CHICAGO - An Illinois appeals panel on Oct. 18 found that a lower court erred in determining that emergency medical services fell within the scope of an insurance policy's "products-completed operations hazard" provision, reversing and remanding a lower court's ruling in favor of the insurer in a dispute over coverage for an underlying $5.2 million jury verdict (The City of Park Ridge, et al. v. Clarendon American Insurance Company, et al., No. 01-17-0453, Ill. App., 1st Dist., 3rd Div., 2017 Ill. App. LEXIS 656).
LOUISVILLE, Ky. - An insurer is entitled to summary judgment on its insured's breach of contract claim arising out of a coverage dispute for water and mold damages because the breach of contract claim is barred by the policy's two-year limitations period, a Kentucky federal magistrate judge said Oct. 18 (Richard Lackey, et al. v. Property and Casualty Insurance Company of Hartford, No. 15-238, W.D. Ky., 2017 U.S. Dist. LEXIS 172067).
ORLANDO, Fla. - A Florida federal judge on Oct. 17 dismissed, rather than severing or staying, an insured's bad faith counterclaim against an auto insurer because under Florida law, a bad faith claim cannot be alleged until a determination of the insured's damages has been made (Owners Insurance Co. v. Michael Berke, No. 17-1505, M.D. Fla., 2017 U.S. Dist. LEXIS 171454).

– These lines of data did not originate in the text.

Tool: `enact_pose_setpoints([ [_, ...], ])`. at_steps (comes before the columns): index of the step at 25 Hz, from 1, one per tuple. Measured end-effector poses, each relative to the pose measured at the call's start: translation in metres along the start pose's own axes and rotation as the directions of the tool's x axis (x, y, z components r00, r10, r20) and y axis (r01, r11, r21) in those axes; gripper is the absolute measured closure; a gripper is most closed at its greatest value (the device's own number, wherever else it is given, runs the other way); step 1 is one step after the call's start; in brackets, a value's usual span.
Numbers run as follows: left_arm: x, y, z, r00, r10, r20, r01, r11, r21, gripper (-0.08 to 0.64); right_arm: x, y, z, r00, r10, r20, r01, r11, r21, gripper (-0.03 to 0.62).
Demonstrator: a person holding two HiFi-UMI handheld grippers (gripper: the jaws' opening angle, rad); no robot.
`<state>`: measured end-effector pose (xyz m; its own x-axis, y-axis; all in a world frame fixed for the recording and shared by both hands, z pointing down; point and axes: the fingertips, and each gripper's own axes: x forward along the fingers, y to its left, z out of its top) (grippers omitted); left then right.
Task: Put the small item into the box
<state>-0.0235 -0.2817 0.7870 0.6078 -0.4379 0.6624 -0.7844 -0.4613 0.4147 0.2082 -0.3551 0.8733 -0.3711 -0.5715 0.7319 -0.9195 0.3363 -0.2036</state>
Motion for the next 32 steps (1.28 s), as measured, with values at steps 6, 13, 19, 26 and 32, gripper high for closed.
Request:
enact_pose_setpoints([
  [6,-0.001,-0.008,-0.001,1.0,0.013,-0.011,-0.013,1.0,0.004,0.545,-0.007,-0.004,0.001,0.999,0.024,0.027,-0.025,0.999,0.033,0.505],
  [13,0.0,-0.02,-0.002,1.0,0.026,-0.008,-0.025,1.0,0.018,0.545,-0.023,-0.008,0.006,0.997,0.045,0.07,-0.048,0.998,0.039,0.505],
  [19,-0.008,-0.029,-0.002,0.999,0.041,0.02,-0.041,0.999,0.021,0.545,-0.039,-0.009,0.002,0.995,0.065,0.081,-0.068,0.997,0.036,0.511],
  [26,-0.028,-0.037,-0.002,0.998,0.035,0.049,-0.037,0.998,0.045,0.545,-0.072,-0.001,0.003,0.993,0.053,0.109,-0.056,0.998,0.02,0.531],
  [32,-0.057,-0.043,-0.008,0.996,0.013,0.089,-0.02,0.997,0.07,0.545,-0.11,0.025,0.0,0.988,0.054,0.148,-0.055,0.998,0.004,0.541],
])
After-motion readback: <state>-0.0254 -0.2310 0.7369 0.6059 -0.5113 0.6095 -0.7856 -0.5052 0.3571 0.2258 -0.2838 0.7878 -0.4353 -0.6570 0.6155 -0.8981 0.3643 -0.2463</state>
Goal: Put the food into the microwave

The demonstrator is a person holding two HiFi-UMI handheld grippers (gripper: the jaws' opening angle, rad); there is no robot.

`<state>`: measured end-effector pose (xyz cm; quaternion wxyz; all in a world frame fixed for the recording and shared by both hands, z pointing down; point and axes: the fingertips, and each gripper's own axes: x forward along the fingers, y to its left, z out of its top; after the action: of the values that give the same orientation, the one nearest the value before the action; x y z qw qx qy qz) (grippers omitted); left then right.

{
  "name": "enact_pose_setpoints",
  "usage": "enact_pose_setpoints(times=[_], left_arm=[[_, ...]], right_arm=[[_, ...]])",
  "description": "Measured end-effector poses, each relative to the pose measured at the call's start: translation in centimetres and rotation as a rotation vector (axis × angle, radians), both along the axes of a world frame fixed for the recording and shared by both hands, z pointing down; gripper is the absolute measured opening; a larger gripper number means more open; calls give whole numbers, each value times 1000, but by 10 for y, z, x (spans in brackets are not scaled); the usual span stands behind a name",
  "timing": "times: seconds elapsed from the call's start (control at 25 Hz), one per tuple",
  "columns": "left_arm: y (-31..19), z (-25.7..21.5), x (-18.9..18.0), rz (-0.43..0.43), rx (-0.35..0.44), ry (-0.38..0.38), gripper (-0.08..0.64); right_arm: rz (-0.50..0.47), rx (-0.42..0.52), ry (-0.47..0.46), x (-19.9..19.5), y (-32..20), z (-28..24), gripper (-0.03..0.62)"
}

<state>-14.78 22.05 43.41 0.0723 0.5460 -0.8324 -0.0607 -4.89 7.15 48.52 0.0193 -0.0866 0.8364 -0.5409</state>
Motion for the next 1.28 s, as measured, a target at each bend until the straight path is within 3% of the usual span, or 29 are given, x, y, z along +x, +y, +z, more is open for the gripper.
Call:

OXFORD, Miss. - Remand of an insurance breach of contract and bad faith lawsuit to state court is proper because an insured has shown that the amount in controversy in the action will not exceed statutory limits, a federal judge in Mississippi ruled Oct. 17 in granting the insured's motion to remand (Strawberry Missionary Baptist Church v. Church Mutual Insurance Company Foundation Inc., No. 17-155, N.D. Miss., 2017 U.S. Dist. LEXIS 171545).

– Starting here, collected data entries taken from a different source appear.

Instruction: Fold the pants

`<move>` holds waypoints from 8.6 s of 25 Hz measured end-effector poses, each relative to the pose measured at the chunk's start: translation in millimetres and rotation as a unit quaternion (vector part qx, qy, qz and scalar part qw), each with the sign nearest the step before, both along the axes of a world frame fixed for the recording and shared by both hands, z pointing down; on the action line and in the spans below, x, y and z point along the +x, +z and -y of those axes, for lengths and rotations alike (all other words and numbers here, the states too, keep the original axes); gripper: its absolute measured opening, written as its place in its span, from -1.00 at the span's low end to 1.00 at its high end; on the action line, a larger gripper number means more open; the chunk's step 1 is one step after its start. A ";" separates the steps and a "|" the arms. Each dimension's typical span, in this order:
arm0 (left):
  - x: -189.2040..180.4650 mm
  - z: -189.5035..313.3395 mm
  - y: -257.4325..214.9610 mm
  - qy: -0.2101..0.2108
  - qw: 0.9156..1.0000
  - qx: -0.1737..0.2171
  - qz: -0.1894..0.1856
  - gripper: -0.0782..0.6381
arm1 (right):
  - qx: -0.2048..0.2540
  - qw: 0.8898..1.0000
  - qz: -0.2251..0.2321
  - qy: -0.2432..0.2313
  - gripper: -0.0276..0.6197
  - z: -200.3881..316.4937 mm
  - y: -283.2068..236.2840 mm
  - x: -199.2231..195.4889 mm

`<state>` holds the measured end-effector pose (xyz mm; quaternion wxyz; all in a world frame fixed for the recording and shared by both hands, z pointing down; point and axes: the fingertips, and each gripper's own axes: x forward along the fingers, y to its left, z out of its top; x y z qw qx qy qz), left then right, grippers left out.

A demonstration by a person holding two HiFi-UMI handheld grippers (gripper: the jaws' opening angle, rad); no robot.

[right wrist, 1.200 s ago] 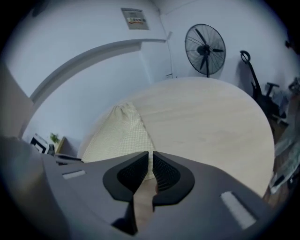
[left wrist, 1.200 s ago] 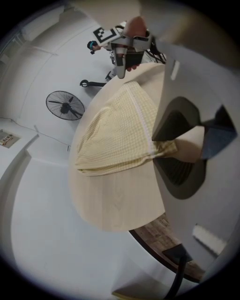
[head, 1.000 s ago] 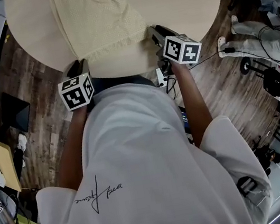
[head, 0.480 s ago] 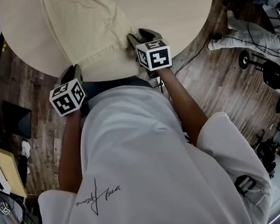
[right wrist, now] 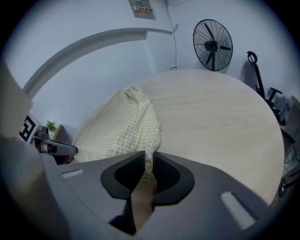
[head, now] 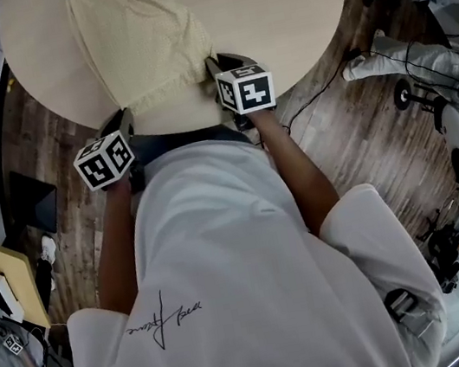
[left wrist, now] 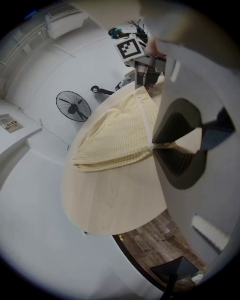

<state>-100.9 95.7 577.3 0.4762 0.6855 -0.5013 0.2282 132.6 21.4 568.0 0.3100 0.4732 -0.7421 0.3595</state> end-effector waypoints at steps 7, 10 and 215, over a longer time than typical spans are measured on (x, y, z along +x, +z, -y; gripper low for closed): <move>-15.2 1.4 -4.3 -0.004 1.000 0.003 -0.018 -0.54 | -0.072 0.995 0.066 -0.008 -0.79 -6.5 4.5 -11.6; -20.5 1.9 -7.2 -0.006 1.000 0.002 -0.029 -0.54 | -0.102 0.989 0.109 0.001 -0.80 -7.1 4.0 -10.1; -109.9 236.8 -120.5 -0.135 0.940 0.142 -0.279 -0.62 | -0.048 0.807 0.544 0.224 -0.91 199.1 -123.8 -53.1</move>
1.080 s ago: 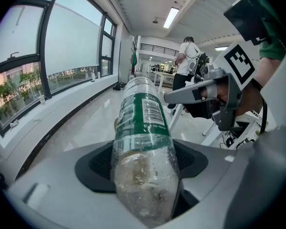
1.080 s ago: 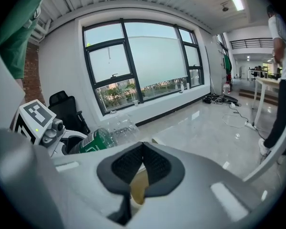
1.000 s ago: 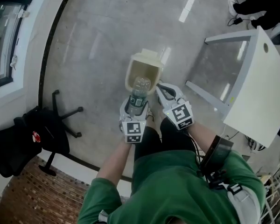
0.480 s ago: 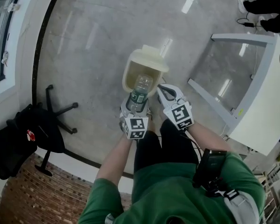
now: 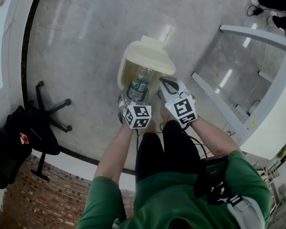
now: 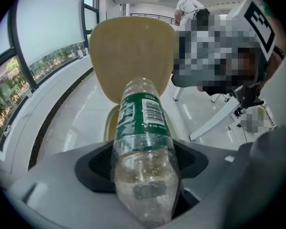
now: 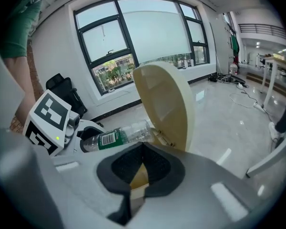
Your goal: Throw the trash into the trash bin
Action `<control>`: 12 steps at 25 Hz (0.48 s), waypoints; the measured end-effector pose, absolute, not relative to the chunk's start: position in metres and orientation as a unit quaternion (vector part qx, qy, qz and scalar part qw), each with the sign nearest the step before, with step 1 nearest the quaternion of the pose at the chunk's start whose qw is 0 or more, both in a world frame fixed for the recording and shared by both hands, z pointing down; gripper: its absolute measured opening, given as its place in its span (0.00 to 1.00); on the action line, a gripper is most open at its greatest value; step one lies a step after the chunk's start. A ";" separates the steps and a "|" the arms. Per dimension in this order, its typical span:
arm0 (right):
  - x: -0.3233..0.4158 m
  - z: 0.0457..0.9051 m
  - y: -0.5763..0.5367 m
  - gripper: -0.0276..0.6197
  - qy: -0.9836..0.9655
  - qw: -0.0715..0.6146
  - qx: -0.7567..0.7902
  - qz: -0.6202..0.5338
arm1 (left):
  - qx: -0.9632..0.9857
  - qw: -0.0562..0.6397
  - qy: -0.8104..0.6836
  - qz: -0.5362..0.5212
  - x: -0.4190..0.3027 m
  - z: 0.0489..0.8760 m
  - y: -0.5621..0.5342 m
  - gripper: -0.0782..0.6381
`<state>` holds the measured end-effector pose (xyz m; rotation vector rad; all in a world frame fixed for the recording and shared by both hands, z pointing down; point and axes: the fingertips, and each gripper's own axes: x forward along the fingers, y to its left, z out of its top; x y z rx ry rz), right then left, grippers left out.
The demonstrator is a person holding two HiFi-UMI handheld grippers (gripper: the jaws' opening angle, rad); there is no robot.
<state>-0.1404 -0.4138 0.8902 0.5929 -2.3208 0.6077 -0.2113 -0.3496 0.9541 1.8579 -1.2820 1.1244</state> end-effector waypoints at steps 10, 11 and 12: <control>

MIAMI - After previously reversing a lower court's ruling in favor of a homeowner in a Hurricane Wilma coverage dispute, a Florida appeals panel on Oct. 18 reversed the lower court's ruling on remand in favor of the insurer, finding that a genuine issue of material fact remains regarding whether a letter from the insurer constituted a denial of coverage (Haim Michel Ifergane, Appellant, vs. Citizens Property Insurance Corp., No. 3D16-1142, Fla. App., 3rd Dist., 2017 Fla. App. LEXIS 14745).
ATLANTA - A disability insurer acted arbitrarily and capriciously in determining the date of a claimant's disability, the 10th Circuit U.S. Court of Appeals said Oct. 17 in reversing a district court's judgment in favor of the insurer (Greggory B. Owings v. United Of Omaha Life Insurance Co., No. 16-3128, 10th Cir., 2017 U.S. App. LEXIS 20228).
PHILADELPHIA - A Pennsylvania federal judge on Oct. 12 remanded an insured's suit alleging claims for breach of contract and bad faith against an auto insurer and the insured's insurance agent after determining that the agent was not fraudulently joined to defeat jurisdiction (Melinda Bradley-Williams v. Agency Insurance Company of Maryland Inc., et al., No. 17-3755, E.D. Pa., 2017 U.S. Dist. LEXIS 169264).